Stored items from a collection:
Start of Block
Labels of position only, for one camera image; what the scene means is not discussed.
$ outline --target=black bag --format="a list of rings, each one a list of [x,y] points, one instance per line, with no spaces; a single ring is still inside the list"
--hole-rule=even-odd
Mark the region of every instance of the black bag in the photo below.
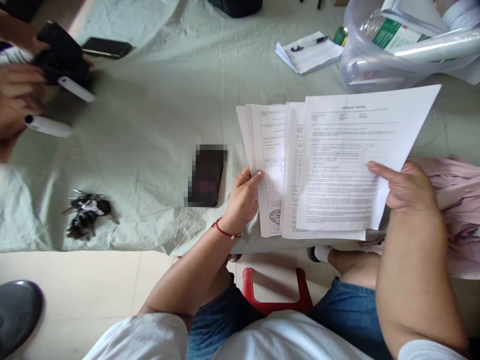
[[[262,8],[263,0],[208,0],[232,18],[244,18]]]

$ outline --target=red plastic stool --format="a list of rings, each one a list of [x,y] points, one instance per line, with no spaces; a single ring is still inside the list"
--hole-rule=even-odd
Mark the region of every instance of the red plastic stool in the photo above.
[[[298,281],[298,293],[300,299],[297,302],[258,302],[254,297],[254,280],[251,267],[247,267],[242,273],[243,286],[241,292],[245,299],[255,307],[263,316],[268,316],[274,311],[295,310],[299,313],[306,314],[314,305],[310,297],[309,287],[307,286],[307,278],[302,268],[296,269],[296,280]]]

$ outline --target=stack of papers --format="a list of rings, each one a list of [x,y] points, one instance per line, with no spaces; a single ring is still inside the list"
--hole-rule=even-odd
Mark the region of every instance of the stack of papers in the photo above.
[[[261,236],[364,241],[389,194],[367,163],[400,171],[440,87],[237,106]]]
[[[303,46],[311,41],[322,38],[323,36],[324,35],[318,31],[285,46],[282,46],[277,42],[275,53],[297,74],[303,75],[312,72],[336,62],[340,59],[340,56],[342,56],[342,50],[344,48],[335,44],[331,40],[305,46],[301,51],[292,51],[292,48],[295,49],[297,46]]]

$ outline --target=pixelated phone screen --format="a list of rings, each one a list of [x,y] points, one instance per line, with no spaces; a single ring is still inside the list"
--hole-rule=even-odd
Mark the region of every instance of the pixelated phone screen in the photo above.
[[[217,205],[220,179],[226,161],[225,146],[197,146],[191,177],[188,179],[187,207],[212,208]]]

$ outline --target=black pen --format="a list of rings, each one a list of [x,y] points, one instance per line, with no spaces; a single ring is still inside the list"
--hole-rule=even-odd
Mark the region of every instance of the black pen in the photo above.
[[[308,48],[308,47],[311,47],[311,46],[315,46],[315,45],[324,43],[324,42],[326,42],[328,39],[329,39],[328,36],[322,36],[322,37],[319,37],[319,38],[317,38],[317,39],[304,42],[303,44],[301,44],[301,46],[300,46],[300,45],[297,45],[296,47],[291,47],[290,50],[291,50],[292,52],[296,53],[296,52],[299,52],[300,50],[303,50],[303,49],[305,49],[305,48]]]

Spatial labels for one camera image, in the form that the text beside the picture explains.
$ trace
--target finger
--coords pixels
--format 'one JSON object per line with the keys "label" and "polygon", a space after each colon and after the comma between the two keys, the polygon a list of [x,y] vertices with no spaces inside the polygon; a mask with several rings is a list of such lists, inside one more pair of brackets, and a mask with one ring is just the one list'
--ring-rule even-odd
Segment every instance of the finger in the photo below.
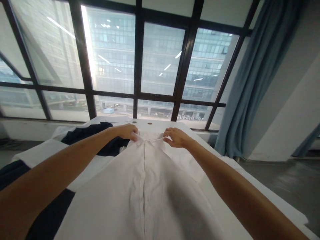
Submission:
{"label": "finger", "polygon": [[163,133],[163,136],[164,136],[164,137],[171,136],[171,132],[170,132],[170,131],[165,131],[165,132]]}
{"label": "finger", "polygon": [[163,139],[166,143],[168,143],[171,147],[173,147],[173,142],[169,138]]}
{"label": "finger", "polygon": [[135,136],[131,135],[130,140],[136,142],[136,141],[137,141],[137,138],[136,138]]}

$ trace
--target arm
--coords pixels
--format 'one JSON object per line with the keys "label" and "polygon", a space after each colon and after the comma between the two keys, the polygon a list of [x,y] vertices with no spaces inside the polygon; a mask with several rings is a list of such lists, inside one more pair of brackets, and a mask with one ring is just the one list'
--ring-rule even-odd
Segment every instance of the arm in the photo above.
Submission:
{"label": "arm", "polygon": [[49,157],[0,192],[0,238],[25,239],[39,213],[113,138],[135,140],[134,125],[110,127]]}
{"label": "arm", "polygon": [[236,170],[177,128],[164,136],[172,147],[185,148],[197,160],[212,185],[253,239],[307,239],[262,193]]}

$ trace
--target window frame
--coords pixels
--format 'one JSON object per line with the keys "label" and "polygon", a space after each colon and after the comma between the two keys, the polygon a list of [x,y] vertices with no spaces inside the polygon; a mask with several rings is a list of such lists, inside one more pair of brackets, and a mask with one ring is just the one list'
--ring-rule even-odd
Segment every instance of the window frame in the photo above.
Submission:
{"label": "window frame", "polygon": [[[14,32],[15,38],[18,42],[20,51],[26,63],[27,69],[29,71],[30,78],[22,77],[19,74],[19,72],[12,66],[12,64],[10,64],[10,62],[8,62],[7,60],[6,60],[6,64],[16,73],[16,75],[21,80],[31,81],[33,85],[0,82],[0,86],[27,88],[27,89],[36,90],[42,109],[46,116],[45,120],[47,121],[74,122],[74,121],[61,121],[61,120],[52,119],[50,110],[48,108],[48,104],[44,98],[43,91],[55,91],[55,92],[85,94],[90,119],[93,119],[94,117],[97,116],[95,101],[94,101],[95,95],[120,97],[120,98],[132,98],[133,99],[133,118],[137,118],[138,100],[173,102],[174,107],[173,107],[171,121],[177,121],[180,104],[212,106],[212,111],[207,120],[205,129],[193,129],[193,130],[218,132],[217,130],[210,130],[209,126],[210,126],[210,123],[212,122],[212,119],[214,117],[217,107],[226,107],[226,104],[220,103],[220,99],[222,97],[224,88],[230,77],[235,61],[240,52],[242,43],[245,37],[251,36],[252,30],[250,30],[249,27],[252,22],[253,16],[256,12],[256,9],[258,7],[259,1],[260,0],[253,0],[244,26],[235,27],[231,25],[201,20],[200,16],[201,16],[204,0],[195,1],[194,7],[193,7],[193,13],[191,17],[185,17],[185,16],[176,15],[176,14],[142,8],[142,0],[136,0],[135,6],[124,4],[124,3],[111,2],[108,0],[103,0],[103,1],[68,0],[66,2],[68,2],[70,6],[72,23],[74,27],[75,36],[76,36],[77,50],[78,50],[78,55],[80,60],[81,73],[82,73],[82,78],[84,83],[84,89],[76,89],[76,88],[68,88],[68,87],[45,86],[45,85],[39,84],[39,81],[37,79],[37,76],[34,70],[34,66],[32,65],[30,56],[28,54],[28,51],[26,50],[25,42],[23,40],[21,31],[19,29],[19,24],[12,10],[10,0],[1,0],[5,8],[7,17],[9,19],[10,25],[12,27],[12,30]],[[107,9],[107,10],[114,10],[114,11],[119,11],[123,13],[135,14],[135,21],[136,21],[135,23],[135,54],[134,54],[135,64],[134,64],[133,94],[93,90],[87,48],[86,48],[86,44],[83,44],[86,42],[86,40],[85,40],[84,27],[83,27],[83,21],[82,21],[81,5]],[[141,92],[142,55],[143,55],[143,39],[144,39],[144,23],[145,22],[168,26],[168,27],[180,28],[185,30],[185,35],[184,35],[183,45],[182,45],[182,53],[179,60],[178,72],[177,72],[174,92],[172,96]],[[219,32],[239,35],[239,39],[233,51],[230,63],[227,67],[224,79],[218,91],[218,95],[216,97],[215,102],[202,102],[202,101],[182,99],[182,94],[183,94],[184,86],[186,83],[187,72],[189,69],[191,55],[192,55],[193,47],[195,44],[195,38],[196,38],[198,28],[212,30],[211,34],[215,33],[216,31],[219,31]],[[1,54],[1,49],[0,49],[0,57],[2,59],[4,57]],[[0,117],[16,118],[16,117],[4,116],[1,112],[1,109],[0,109]]]}

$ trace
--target curtain
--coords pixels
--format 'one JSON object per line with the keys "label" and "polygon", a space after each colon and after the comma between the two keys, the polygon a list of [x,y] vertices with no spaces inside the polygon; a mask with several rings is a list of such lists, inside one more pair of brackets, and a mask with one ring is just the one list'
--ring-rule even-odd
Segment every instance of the curtain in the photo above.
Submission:
{"label": "curtain", "polygon": [[294,151],[292,156],[294,157],[304,157],[308,150],[311,148],[311,145],[320,135],[320,124],[313,130],[312,133],[300,144],[300,146]]}
{"label": "curtain", "polygon": [[266,0],[232,86],[215,150],[242,157],[247,134],[293,38],[303,0]]}

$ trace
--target white table
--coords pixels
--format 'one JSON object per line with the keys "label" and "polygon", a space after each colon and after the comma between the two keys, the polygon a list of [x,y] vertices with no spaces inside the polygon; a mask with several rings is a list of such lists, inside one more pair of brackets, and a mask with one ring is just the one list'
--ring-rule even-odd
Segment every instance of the white table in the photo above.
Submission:
{"label": "white table", "polygon": [[[275,193],[266,188],[253,176],[247,173],[238,163],[233,159],[221,156],[216,150],[208,145],[202,138],[188,128],[184,123],[181,122],[169,122],[169,121],[157,121],[157,120],[144,120],[144,119],[133,119],[130,122],[137,126],[139,130],[148,131],[152,133],[164,132],[166,128],[176,127],[183,130],[190,137],[199,142],[205,149],[219,157],[222,161],[226,162],[236,171],[238,171],[243,177],[251,182],[262,194],[264,194],[284,215],[286,215],[309,239],[319,240],[319,238],[312,233],[307,227],[304,226],[308,222],[306,216],[299,212],[297,209],[292,207],[290,204],[285,202]],[[115,123],[114,126],[122,125],[124,123]],[[228,239],[248,240],[252,239],[247,230],[242,226],[236,216],[224,203],[221,197],[218,195],[210,180],[205,175],[202,181],[199,183],[203,192],[206,194],[210,204],[212,205],[215,214],[219,218],[222,228],[224,229]]]}

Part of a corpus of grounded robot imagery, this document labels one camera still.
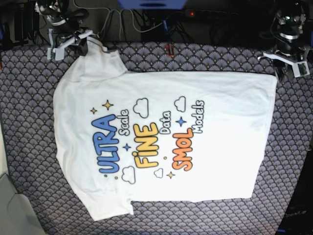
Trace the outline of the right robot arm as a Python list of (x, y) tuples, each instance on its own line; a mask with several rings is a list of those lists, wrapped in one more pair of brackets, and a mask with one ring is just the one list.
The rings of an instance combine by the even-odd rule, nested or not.
[(82, 27), (81, 24), (89, 16), (89, 12), (83, 8), (68, 12), (68, 5), (68, 0), (35, 2), (35, 11), (44, 16), (52, 26), (48, 29), (48, 60), (63, 60), (66, 48), (79, 56), (85, 56), (88, 52), (87, 37), (92, 34), (92, 30)]

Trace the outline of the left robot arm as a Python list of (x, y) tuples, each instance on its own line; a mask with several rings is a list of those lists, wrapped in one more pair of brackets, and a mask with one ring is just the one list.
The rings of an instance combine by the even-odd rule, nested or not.
[(270, 33), (276, 39), (275, 54), (288, 60), (305, 60), (305, 47), (301, 43), (306, 22), (304, 7), (299, 0), (277, 0)]

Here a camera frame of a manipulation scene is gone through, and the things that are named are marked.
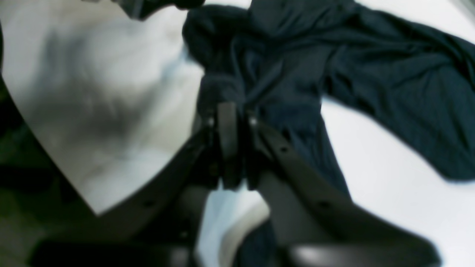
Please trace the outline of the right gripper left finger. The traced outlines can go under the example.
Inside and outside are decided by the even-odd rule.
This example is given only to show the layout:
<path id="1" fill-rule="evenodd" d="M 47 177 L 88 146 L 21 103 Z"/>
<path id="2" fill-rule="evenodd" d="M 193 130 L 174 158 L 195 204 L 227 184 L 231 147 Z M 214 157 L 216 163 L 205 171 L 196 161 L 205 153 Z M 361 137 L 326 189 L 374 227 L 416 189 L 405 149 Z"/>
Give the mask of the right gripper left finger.
<path id="1" fill-rule="evenodd" d="M 241 121 L 235 103 L 208 110 L 162 171 L 101 216 L 41 241 L 30 266 L 192 266 L 209 192 L 241 183 Z"/>

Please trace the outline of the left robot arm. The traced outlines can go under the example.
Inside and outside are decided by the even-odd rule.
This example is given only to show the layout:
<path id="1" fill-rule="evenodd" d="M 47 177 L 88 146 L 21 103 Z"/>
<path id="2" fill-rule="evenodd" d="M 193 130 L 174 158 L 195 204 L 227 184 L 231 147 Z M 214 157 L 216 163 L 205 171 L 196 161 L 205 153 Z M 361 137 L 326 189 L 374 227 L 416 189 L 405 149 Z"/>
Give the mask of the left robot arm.
<path id="1" fill-rule="evenodd" d="M 205 0 L 113 0 L 132 20 L 143 21 L 166 7 L 190 10 L 200 7 Z"/>

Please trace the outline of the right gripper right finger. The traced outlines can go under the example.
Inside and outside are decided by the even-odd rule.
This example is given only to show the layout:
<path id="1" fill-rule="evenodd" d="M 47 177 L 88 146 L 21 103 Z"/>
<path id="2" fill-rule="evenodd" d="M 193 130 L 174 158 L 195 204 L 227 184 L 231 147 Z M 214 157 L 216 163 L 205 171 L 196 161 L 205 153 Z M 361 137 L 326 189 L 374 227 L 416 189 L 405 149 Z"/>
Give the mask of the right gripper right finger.
<path id="1" fill-rule="evenodd" d="M 248 181 L 270 209 L 270 267 L 439 267 L 425 238 L 375 216 L 329 184 L 274 128 L 245 115 Z"/>

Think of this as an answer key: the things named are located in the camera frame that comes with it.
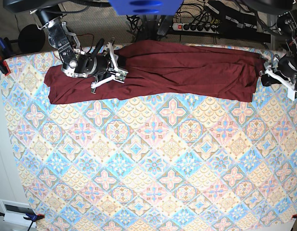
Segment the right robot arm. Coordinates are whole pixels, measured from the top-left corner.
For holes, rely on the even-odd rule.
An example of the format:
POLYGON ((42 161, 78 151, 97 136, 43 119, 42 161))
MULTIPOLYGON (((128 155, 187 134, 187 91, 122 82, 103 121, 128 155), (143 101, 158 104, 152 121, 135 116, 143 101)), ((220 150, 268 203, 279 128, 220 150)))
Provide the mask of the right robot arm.
POLYGON ((86 52, 81 49, 80 41, 75 33, 70 32, 62 17, 67 12, 62 12, 58 5, 36 9, 35 13, 40 20, 42 29, 48 30, 48 40, 52 47, 58 50, 62 61, 61 71, 68 77, 88 78, 94 77, 91 83, 91 92, 110 81, 124 83, 128 71, 118 66, 118 55, 114 52, 112 39, 107 44, 100 39, 95 49, 86 52))

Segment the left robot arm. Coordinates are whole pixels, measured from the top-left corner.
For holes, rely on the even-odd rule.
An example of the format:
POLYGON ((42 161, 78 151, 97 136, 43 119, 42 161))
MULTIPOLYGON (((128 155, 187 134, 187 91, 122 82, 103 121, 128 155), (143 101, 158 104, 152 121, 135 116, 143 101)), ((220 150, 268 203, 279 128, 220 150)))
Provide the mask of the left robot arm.
POLYGON ((280 84, 287 88, 287 97, 297 99, 297 10, 292 10, 277 17, 277 29, 280 35, 288 36, 285 40, 289 52, 280 57, 274 55, 272 62, 264 64, 260 71, 261 82, 265 87, 280 84))

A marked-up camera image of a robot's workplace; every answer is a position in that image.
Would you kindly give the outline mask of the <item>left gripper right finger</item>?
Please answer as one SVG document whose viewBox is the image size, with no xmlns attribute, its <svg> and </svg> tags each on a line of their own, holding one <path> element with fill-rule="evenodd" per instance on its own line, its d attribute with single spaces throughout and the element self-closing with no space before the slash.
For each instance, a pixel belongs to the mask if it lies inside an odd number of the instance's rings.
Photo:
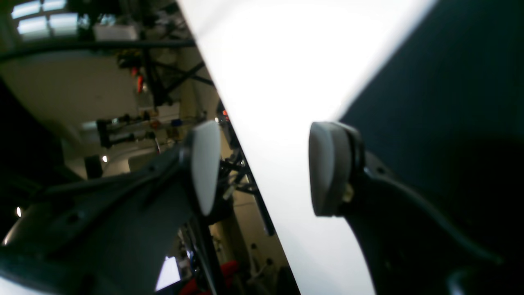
End of Block
[Exercise aim]: Reproduce the entries exactly, from the line with "Segment every instance of the white" to the line with "Trace the outline of the right robot", both lines included, keeping no pictures.

[Task solution]:
Segment every instance of the white table in the photo above.
Submission:
{"label": "white table", "polygon": [[[275,193],[266,188],[253,176],[247,173],[238,163],[233,159],[221,156],[216,150],[208,145],[202,138],[188,128],[184,123],[181,122],[169,122],[169,121],[157,121],[157,120],[144,120],[144,119],[133,119],[130,122],[137,126],[139,130],[148,131],[152,133],[164,132],[166,128],[176,127],[183,130],[190,137],[199,142],[205,149],[219,157],[222,161],[226,162],[236,171],[238,171],[243,177],[251,182],[262,194],[264,194],[284,215],[286,215],[309,239],[319,240],[319,238],[312,233],[307,227],[304,226],[308,222],[306,216],[299,212],[297,209],[292,207],[290,204],[285,202]],[[115,123],[114,126],[122,125],[124,123]],[[228,239],[248,240],[252,239],[247,230],[242,226],[236,216],[224,203],[221,197],[218,195],[210,180],[205,175],[202,181],[199,183],[203,192],[206,194],[210,204],[212,205],[215,214],[219,218],[222,228],[224,229]]]}

Part of a corpus of grounded robot imagery, this document labels one camera still.
Trace the outline of the right robot arm as a Python list of (x, y) tuples, each instance on its own line; a mask with several rings is a list of those lists, wrapped in one more pair of brackets, and a mask with one ring is just the one list.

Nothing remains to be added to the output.